Since reports have highlighted high levels of NOx in diesel emissions and many authorities have moved to ban older, polluting diesel vehicles from future Clean Air Zones, diesel sales have slumped as fleet operators have switched wholesale to petrol-driven vehicles.
Latest figures show that petrol cars now account for 66.8%% of all new cars sold in the UK compared to just 27.4% for diesel – and that levels of CO2 from transport are rising across the whole of Europe for the first time since records began.
Sue Branston said that it was too early for fleets to be discarding diesel cars as they still have a role to play as the workhorses of the fleet for many companies.
“Not only are they often the best long range option in many fleet situations, but the new generation of RDE2 diesels also bring a reduction in Benefit-in-Kind taxation as they do not attract the customary 4% diesel surcharge and offer lower Vehicle Excise Duty rates.
“It is always sound fleet management practice to compare, from a driver’s perspective, figures for any diesels with alternative powertrains and is something we advise for all our clients.
“However, there are now growing numbers of RDE2-compliant diesel cars from major motor manufacturers, including Mercedes and Jaguar Land Rover, with more to come this summer from makers such as Vauxhall, Volvo and BMW.

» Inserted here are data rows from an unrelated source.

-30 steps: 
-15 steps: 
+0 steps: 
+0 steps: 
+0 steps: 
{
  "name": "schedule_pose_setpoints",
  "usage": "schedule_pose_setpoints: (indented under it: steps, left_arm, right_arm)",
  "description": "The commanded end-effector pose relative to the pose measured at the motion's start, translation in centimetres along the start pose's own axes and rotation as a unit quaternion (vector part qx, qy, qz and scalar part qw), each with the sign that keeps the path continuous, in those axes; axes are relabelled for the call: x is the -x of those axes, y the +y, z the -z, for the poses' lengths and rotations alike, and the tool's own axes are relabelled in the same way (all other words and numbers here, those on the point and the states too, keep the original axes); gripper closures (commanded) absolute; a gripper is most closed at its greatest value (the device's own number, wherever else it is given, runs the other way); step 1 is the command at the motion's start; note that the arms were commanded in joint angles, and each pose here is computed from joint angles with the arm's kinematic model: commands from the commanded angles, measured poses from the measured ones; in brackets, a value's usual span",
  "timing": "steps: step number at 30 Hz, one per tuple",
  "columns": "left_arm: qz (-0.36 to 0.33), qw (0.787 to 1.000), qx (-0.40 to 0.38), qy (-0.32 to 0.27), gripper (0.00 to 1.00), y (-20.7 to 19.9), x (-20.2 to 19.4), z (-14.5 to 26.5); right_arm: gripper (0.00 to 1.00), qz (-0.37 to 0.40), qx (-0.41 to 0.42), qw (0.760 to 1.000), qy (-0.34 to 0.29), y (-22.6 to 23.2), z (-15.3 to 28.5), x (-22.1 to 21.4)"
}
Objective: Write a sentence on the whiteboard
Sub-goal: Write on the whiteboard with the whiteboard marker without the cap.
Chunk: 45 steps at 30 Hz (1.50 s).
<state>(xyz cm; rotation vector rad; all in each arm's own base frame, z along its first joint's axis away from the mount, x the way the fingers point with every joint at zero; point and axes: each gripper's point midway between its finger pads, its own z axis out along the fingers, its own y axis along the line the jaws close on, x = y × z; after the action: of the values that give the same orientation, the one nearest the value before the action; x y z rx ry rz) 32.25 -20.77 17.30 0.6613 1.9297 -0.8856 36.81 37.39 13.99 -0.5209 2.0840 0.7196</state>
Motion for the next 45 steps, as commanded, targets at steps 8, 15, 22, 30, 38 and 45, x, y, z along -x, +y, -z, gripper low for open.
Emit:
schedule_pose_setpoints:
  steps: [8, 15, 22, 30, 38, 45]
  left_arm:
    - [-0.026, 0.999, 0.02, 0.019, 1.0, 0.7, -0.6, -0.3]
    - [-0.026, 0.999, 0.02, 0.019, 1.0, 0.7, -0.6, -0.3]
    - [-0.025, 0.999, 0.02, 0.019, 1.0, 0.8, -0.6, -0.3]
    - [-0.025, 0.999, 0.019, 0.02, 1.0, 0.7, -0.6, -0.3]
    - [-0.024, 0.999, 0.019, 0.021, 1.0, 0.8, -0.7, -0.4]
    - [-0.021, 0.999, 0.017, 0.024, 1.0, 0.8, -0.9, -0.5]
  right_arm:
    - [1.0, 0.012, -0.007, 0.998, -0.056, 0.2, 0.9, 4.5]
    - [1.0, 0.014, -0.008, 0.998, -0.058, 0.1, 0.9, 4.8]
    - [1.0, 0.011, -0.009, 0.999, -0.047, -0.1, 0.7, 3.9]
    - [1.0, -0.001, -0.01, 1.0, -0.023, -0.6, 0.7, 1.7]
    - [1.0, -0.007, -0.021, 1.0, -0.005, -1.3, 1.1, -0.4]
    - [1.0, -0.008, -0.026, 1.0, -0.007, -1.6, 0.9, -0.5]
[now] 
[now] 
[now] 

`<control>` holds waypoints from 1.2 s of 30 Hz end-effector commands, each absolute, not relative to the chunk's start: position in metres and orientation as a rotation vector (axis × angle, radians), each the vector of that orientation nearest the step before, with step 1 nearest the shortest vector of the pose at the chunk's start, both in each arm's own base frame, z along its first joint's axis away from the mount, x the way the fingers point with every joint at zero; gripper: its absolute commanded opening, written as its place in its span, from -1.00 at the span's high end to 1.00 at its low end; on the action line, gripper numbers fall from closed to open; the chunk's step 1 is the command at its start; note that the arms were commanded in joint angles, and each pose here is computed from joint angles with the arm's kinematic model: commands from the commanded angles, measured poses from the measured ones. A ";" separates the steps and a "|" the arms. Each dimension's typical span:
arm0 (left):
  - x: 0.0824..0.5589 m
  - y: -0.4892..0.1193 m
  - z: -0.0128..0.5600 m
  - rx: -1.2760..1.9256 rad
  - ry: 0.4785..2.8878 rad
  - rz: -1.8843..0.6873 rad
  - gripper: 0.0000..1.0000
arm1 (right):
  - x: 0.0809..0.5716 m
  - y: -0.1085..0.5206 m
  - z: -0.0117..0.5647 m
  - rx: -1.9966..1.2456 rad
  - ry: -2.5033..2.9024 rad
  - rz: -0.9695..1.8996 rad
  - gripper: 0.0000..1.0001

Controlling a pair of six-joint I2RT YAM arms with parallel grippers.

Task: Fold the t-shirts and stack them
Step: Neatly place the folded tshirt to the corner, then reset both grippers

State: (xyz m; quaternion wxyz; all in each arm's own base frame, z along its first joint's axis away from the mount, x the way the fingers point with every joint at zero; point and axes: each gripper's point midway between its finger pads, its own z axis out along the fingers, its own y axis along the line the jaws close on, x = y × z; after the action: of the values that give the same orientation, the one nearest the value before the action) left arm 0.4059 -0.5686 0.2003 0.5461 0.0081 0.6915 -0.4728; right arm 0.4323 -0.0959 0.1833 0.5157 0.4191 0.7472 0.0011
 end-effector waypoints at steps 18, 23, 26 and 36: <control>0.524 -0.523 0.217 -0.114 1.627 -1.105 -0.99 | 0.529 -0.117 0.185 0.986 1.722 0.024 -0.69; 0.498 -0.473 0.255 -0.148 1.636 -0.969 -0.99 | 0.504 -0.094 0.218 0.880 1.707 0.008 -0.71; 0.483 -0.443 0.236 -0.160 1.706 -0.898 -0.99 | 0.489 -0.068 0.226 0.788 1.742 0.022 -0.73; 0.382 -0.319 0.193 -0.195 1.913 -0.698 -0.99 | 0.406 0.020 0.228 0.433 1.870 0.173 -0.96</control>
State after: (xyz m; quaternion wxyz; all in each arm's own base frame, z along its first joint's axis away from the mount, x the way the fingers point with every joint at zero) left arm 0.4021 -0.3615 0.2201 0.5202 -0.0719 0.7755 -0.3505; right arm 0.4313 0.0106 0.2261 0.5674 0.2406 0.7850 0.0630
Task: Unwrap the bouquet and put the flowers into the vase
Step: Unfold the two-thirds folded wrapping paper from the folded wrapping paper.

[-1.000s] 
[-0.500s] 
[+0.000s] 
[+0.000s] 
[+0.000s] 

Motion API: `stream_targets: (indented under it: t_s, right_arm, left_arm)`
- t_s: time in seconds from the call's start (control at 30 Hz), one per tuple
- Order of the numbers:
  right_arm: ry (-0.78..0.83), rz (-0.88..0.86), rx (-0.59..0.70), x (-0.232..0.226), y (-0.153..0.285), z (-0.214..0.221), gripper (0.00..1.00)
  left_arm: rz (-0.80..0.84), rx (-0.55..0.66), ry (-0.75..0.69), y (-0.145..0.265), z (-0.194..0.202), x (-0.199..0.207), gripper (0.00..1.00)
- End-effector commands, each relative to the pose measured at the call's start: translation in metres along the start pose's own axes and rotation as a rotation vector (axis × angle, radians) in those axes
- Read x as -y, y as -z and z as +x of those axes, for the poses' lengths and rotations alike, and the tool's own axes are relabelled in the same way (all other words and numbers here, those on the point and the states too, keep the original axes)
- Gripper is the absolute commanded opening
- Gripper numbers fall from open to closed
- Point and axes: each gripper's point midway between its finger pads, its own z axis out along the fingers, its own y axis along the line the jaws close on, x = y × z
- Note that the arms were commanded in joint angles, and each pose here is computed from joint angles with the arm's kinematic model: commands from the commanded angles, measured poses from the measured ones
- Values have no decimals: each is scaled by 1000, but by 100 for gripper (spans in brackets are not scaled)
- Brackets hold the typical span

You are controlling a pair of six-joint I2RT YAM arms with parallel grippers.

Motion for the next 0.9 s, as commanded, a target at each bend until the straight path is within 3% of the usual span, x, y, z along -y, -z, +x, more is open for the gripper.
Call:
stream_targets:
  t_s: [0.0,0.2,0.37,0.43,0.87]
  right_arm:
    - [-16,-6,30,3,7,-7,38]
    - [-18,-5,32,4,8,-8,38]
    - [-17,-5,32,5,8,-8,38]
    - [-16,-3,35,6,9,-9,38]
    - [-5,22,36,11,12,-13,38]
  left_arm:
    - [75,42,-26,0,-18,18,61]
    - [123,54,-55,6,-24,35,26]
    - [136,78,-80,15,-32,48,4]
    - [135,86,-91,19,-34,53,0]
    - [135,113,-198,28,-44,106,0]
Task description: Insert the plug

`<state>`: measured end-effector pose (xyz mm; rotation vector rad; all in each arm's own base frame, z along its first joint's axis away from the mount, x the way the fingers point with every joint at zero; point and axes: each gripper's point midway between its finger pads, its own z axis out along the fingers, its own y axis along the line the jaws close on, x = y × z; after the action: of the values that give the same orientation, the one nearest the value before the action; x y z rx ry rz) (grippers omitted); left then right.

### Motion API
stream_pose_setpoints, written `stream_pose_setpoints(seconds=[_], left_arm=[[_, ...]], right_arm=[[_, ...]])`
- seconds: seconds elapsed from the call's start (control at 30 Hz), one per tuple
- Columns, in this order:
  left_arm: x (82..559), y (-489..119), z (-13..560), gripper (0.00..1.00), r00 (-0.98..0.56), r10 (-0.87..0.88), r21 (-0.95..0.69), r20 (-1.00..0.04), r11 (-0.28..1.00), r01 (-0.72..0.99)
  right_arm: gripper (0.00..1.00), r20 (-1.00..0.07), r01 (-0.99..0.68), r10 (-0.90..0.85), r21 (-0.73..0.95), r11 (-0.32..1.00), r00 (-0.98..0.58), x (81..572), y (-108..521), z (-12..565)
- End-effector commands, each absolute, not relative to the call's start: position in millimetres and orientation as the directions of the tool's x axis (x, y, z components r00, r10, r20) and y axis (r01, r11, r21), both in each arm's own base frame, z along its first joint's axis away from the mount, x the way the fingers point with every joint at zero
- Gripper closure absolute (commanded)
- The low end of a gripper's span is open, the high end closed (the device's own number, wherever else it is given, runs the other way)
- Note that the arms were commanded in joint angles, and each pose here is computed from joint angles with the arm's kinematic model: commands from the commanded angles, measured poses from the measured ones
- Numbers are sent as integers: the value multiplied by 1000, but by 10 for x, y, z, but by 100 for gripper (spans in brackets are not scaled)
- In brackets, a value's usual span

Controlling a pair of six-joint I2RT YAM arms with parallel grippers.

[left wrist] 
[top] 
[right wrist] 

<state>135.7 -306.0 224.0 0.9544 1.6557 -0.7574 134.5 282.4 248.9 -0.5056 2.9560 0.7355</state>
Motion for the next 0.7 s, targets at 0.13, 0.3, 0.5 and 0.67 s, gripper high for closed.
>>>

“While the numbers are still low at the moment, fleet operators should certainly take them into consideration for their next fleet replacement cycle, as well as looking at alternative powertrains like petrol which, despite improvements, may still have lower fuel consumption, higher levels of CO2 and, as a result, higher BIK and VED rates,” she said.
When the new WLTP vehicle emissions test replaced the existing NEDC procedure for all new type approvals in September 2017, the Real Driving Emissions (RDE) test was also introduced as an on-the-road measurement.
However, from this coming January new type approvals – and all new registrations from January 2021 – have to comply with the next stage of the emissions test, RDE Step Two (RDE2), and it is this measure now being achieved ahead of the deadline by some manufacturers.
As a result, early adopters can benefit from lower taxes and can sidestep the 4% diesel surcharge which was first detailed by the Chancellor in the Autumn Budget of 2017.
“We are advising our clients not to write off diesel just yet. Undoubtedly the future will be electric, and EVs and hybrids need to play a role in any right-thinking fleet policy, but sounding the death knell for diesel may just be premature,” added Sue Branston.